Source records
BEGIN

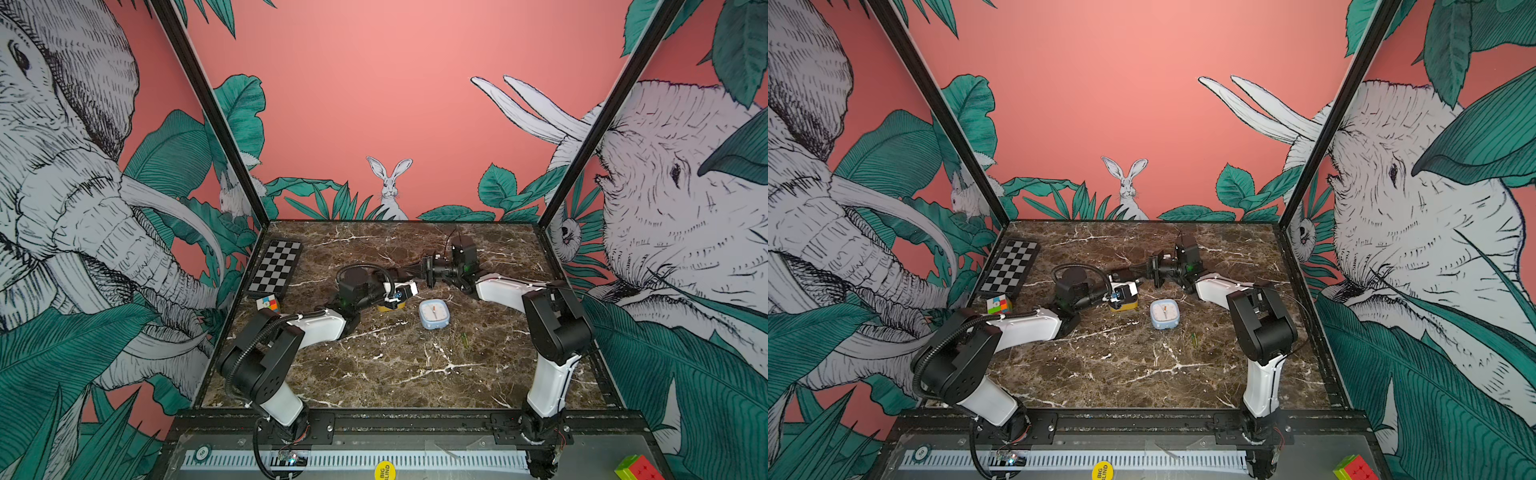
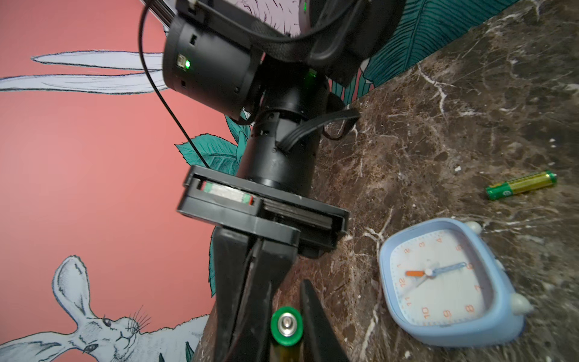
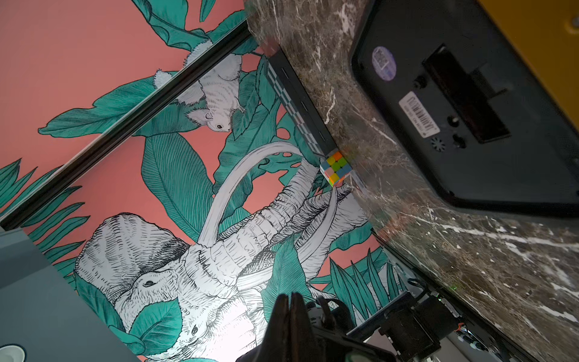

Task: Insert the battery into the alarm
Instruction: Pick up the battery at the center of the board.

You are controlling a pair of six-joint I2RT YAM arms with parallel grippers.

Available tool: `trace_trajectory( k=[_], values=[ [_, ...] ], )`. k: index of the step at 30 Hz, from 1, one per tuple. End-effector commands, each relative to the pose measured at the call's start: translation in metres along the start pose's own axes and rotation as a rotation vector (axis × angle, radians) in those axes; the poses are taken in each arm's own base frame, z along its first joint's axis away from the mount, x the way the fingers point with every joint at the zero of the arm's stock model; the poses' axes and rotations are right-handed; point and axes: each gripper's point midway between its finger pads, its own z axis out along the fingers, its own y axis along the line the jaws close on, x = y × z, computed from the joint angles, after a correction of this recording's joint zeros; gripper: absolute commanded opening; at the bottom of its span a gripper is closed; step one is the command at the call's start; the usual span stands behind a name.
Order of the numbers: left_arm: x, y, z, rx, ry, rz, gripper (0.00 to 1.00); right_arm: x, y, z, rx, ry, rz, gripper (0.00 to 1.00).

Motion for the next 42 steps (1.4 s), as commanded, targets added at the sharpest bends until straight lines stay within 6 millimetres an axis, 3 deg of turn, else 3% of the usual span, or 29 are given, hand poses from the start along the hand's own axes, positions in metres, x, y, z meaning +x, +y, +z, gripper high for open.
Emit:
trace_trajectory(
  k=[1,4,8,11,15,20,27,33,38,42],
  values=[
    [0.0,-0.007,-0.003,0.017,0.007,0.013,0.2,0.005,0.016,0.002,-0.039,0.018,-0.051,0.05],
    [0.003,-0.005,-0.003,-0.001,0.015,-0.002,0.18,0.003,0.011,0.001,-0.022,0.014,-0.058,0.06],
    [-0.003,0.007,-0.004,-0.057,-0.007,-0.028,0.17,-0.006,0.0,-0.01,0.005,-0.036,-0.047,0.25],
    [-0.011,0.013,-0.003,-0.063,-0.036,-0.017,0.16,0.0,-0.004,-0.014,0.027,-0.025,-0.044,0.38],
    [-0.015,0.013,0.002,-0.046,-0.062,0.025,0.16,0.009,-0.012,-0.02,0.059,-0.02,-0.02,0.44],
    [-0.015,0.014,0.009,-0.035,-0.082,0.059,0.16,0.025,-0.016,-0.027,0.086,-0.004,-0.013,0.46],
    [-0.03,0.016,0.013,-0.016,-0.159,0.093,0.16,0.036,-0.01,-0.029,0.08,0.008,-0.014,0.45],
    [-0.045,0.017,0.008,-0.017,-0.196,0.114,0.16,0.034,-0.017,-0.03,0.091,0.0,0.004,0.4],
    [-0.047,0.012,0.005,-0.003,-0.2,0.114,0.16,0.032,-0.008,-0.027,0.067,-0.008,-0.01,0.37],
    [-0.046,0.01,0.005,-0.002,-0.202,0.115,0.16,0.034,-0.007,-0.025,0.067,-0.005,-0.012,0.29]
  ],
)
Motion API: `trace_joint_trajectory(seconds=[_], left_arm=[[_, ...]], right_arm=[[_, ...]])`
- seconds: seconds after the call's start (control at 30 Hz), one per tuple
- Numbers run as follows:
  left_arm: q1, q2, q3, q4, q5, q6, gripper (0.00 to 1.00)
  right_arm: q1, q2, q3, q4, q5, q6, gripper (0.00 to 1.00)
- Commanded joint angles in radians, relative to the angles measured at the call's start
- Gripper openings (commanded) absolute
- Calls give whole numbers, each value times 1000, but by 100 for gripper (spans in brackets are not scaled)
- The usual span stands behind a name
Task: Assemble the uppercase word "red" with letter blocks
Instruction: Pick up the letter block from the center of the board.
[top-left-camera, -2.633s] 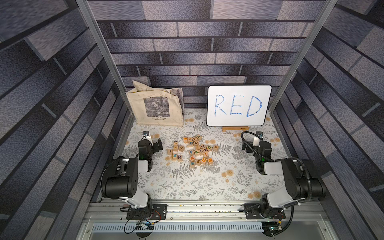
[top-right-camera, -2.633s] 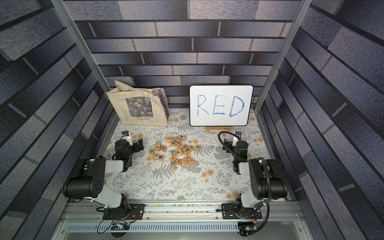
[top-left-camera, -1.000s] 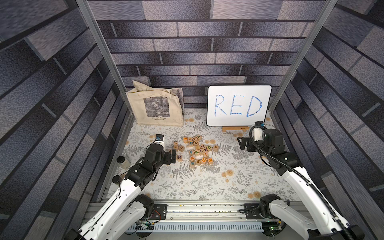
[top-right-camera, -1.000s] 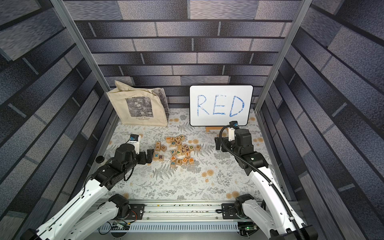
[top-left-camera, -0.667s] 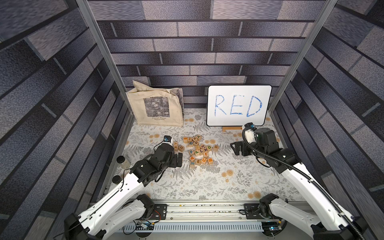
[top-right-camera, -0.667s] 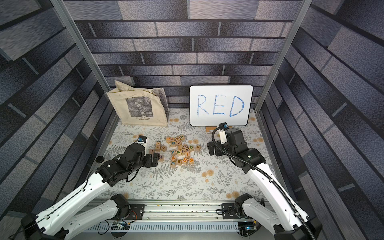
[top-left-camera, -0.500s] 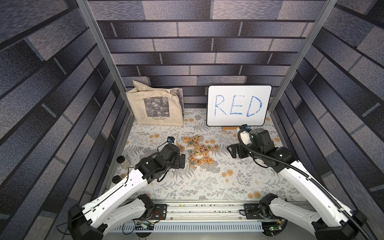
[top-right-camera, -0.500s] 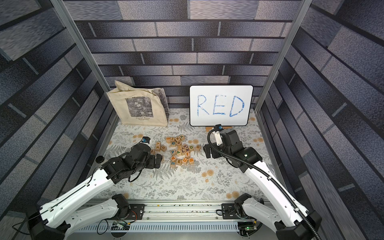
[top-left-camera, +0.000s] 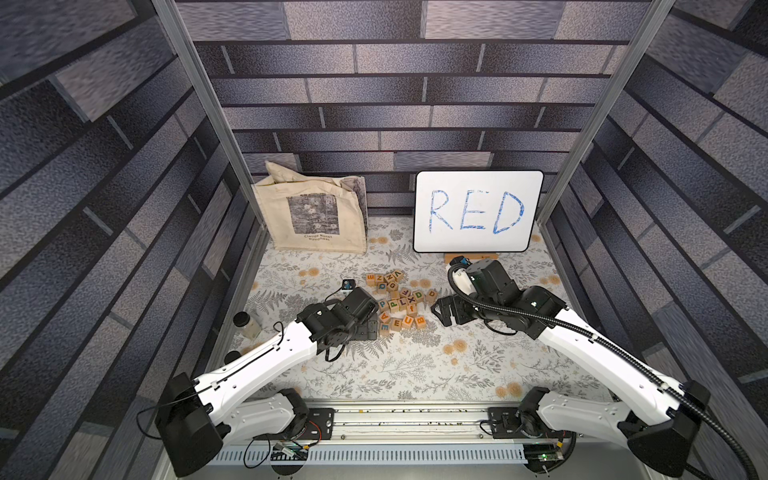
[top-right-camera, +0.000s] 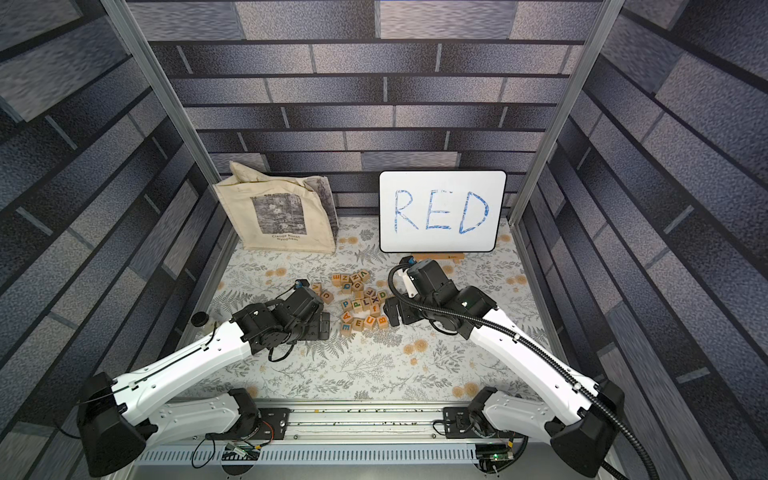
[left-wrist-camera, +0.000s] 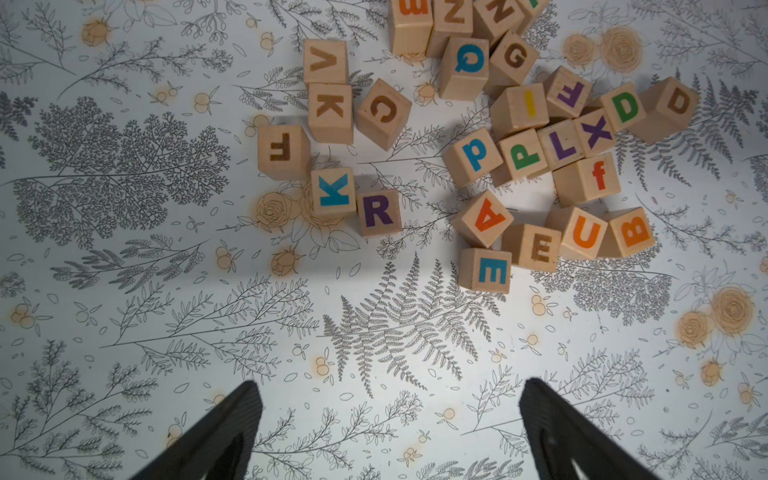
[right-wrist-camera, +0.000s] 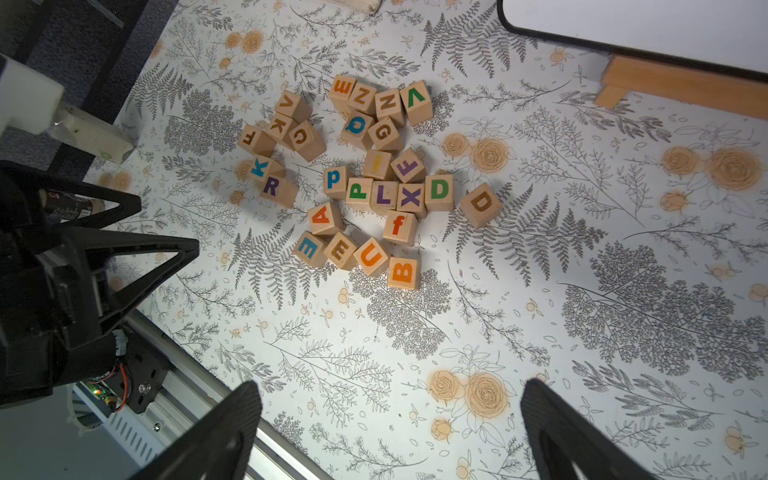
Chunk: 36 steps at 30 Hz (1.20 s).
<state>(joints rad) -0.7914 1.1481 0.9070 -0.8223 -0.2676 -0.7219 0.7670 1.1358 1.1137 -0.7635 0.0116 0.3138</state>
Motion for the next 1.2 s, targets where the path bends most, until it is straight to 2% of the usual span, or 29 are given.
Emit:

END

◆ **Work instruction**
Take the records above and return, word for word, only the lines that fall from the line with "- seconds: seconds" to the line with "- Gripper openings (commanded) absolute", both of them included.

◆ **Your response**
- seconds: seconds after the call's start (control at 30 Hz), one per tuple
- Numbers run as follows:
  left_arm: q1, q2, q3, q4, q5, q6, gripper (0.00 to 1.00)
  right_arm: q1, q2, q3, q4, q5, q6, gripper (0.00 to 1.00)
- Commanded joint angles in radians, relative to the angles measured at the call's start
- Gripper openings (commanded) absolute

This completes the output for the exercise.